(Yes I know I fed the troll. I just can't resist).
Second, when was the 'first death'?
Third, 'Twould be hard to put Shockwave 'back up', now that it has been completely scrapped and most likely melted down (except for the lucky few who got a piece).
Fourth, I'm gonna let someone else take care of this kid. Brett? Here's your chance. 'Git R Done'.
2017 Trips: WDW, Dollywood, Cedar Point, KI, SDC, BGW, BGT, SWO, Universal Orlando
In response to Six Flags Great Adven-ica's decision to tear down their Superman: Ultimate Flight roller coasters in response to Six Flags executives inability to conquer the human condition of death (note: not specific, just death), Cedar Fair, always looking to take any record possible from Six Flags has decided to dissolve the company and melt down all roller coasters in their parks which will be sold and turned into strip malls.

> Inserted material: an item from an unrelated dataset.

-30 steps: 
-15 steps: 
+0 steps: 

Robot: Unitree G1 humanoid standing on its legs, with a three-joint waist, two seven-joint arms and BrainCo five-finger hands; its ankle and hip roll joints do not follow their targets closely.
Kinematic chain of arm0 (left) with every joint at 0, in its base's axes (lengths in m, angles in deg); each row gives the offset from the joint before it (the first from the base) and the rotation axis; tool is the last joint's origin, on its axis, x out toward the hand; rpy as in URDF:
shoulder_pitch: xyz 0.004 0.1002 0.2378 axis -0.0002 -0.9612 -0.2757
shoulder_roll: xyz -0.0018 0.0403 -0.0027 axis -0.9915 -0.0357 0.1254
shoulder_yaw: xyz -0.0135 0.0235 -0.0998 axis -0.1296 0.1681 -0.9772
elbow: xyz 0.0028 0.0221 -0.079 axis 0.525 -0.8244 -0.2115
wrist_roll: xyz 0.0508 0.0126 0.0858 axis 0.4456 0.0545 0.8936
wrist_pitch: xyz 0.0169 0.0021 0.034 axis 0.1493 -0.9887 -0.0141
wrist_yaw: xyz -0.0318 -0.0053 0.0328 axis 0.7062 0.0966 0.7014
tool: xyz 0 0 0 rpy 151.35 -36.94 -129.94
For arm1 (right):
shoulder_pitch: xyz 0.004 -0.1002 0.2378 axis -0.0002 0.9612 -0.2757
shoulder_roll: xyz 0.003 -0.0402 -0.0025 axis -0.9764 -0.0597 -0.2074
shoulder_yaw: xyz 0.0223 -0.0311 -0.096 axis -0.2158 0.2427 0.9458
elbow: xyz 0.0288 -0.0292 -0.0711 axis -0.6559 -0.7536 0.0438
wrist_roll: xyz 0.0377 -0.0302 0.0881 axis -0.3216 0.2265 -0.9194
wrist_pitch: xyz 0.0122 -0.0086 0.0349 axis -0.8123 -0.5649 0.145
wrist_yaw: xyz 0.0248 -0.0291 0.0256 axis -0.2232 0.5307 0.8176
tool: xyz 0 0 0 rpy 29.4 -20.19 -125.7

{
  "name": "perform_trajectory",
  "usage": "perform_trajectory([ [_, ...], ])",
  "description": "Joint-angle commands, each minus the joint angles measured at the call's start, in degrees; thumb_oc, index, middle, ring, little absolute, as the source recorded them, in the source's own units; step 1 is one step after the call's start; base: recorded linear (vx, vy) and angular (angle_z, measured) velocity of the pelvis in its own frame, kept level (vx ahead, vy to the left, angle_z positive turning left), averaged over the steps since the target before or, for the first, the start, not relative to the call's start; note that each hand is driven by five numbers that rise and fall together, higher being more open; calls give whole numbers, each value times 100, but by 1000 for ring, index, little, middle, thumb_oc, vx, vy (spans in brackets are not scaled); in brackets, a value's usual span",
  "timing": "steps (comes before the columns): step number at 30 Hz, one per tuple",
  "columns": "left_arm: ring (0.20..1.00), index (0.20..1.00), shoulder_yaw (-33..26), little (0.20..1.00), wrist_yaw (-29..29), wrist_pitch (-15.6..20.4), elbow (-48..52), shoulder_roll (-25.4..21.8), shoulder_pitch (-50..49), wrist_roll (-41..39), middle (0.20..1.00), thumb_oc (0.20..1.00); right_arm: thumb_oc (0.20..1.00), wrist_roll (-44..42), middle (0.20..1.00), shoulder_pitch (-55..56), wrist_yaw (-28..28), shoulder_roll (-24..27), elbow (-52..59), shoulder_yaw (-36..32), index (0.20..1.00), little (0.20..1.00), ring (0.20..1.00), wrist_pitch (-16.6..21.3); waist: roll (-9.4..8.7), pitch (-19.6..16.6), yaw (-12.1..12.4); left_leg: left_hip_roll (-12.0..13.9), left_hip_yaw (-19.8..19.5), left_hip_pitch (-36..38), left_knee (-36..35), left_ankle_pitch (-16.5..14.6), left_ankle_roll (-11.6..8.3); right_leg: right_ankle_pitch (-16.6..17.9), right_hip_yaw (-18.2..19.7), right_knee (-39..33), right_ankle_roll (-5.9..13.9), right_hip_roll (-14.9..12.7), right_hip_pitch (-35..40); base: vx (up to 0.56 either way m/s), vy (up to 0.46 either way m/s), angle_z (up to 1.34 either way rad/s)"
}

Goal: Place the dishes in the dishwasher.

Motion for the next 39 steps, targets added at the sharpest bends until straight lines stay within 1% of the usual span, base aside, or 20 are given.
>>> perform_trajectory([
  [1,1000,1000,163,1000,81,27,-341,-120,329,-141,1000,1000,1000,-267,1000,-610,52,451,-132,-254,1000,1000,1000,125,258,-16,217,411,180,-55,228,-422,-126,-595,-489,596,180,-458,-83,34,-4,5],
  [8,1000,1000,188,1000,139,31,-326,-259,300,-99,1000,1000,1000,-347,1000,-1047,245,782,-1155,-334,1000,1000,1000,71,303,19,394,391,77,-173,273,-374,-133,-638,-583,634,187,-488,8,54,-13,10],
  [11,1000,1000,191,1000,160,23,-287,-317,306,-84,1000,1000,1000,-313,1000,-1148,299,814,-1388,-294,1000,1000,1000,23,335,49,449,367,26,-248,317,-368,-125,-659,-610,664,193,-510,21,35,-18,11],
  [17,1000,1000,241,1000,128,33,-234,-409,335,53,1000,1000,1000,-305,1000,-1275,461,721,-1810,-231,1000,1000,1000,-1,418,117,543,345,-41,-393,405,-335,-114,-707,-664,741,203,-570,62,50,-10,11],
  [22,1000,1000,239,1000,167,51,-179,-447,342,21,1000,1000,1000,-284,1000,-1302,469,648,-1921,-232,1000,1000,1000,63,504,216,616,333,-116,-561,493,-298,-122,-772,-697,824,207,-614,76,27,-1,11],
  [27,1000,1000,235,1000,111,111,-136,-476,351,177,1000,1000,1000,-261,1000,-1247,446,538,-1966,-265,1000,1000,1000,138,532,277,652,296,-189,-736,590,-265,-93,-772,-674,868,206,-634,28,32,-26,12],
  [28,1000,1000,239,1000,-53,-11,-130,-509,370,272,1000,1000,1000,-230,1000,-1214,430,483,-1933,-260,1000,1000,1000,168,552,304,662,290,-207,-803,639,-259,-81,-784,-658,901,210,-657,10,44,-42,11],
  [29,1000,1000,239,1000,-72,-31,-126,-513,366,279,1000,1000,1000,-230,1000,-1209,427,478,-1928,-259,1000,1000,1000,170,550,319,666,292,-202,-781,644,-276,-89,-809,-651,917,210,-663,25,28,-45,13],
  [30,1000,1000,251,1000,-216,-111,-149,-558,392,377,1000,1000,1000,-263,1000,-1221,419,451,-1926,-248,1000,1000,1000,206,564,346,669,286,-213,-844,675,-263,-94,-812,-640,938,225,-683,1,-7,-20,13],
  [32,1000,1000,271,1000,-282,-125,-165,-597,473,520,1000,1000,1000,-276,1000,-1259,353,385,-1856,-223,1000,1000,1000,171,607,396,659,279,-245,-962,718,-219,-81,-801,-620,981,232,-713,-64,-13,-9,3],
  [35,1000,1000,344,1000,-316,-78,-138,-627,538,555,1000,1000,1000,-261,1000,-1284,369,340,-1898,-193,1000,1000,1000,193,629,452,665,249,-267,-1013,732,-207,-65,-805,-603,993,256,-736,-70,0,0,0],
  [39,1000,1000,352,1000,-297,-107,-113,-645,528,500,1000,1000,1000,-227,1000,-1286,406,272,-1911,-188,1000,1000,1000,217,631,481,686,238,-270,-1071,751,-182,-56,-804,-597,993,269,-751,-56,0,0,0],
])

It was also revealed that the failed push to forever rid the human race of death is actually what bankrupted the Six Flags company, not bad customer service or horrendous management as was previously thought.
Jiji Hunan, a monk who claims to know the secrets of life had this to say:
"All who try to figure out death are doomed to failure. It is sad that Six Flags feels it necessary to tear down roller coasters in tribute to death, but even that will not give them the answer. The answer is in you".

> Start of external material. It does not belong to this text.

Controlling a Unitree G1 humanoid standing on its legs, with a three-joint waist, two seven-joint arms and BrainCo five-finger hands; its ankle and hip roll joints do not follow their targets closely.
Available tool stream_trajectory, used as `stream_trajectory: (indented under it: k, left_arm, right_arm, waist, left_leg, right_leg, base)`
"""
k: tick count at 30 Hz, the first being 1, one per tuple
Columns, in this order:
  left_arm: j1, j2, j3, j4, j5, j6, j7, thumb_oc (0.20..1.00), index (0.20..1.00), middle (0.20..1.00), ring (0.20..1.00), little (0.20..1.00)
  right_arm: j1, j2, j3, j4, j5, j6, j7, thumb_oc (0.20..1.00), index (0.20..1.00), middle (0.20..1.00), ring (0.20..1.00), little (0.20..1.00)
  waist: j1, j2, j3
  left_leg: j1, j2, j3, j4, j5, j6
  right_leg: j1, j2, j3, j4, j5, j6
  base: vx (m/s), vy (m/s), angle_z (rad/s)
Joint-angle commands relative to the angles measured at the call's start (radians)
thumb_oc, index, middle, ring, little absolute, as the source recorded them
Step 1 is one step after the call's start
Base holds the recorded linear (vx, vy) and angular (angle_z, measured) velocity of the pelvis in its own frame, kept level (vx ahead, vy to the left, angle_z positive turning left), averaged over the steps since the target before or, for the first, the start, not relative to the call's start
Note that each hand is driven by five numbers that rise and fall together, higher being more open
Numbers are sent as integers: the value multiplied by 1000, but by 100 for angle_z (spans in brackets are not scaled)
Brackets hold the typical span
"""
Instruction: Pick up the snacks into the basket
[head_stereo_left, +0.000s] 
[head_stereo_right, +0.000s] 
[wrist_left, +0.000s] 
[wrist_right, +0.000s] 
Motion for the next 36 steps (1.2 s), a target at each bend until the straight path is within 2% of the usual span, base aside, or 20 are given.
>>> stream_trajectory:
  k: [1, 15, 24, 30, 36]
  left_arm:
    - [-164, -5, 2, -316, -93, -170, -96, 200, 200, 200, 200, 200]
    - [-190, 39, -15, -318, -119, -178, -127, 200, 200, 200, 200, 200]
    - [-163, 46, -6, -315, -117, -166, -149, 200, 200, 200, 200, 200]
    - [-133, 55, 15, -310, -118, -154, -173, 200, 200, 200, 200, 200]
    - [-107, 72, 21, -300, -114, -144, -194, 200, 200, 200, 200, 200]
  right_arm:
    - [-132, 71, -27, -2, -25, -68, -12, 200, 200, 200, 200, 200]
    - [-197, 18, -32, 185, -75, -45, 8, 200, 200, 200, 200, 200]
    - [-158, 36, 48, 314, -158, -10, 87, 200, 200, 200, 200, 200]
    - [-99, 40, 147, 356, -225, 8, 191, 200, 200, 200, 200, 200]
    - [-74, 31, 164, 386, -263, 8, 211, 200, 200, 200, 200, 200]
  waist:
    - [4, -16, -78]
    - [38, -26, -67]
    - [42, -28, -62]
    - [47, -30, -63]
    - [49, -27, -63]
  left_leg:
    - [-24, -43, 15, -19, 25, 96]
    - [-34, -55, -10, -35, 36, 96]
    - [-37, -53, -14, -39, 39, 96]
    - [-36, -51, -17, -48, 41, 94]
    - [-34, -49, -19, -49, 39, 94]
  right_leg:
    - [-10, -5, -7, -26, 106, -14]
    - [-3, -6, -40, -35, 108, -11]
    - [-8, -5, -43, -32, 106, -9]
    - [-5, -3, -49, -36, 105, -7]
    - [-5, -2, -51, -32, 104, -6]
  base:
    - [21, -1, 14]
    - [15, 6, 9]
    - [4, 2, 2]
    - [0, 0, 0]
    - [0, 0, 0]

(reporter's note: subject moved mouth for 10 minutes after finishing the above statement, then proceeded to do karate moves out the room ... he has not been seen since)
More news in tomorrow's Tribune-Review.
By the way deadman, did you hear they're taking the top 200' off both rocket coasters to try and get them to operate more often next year?
Oh, and how would they put shockwave back at SFGAm anyway? I think whoever got Shock and whoever got Wave would be pretty upset.
Don't forget that they're adding that extra 400' to Hypersonic.
Trying to bring this thread somewhere towards reality - one has to wonder if the rides with big towers (Hypersonic, Dragster, Kingda Ka, etc) might not have been built with this possibility in mind. I'm no engineer, but is there any reason other than financial considerations why Dragster for example might not have been built with the foundation/support strength for another four or five hundred feet in the future?
Hobbes: "What's the point of attaching a number to everything you do?"
Calvin: "If your numbers go up, it means you're having more fun."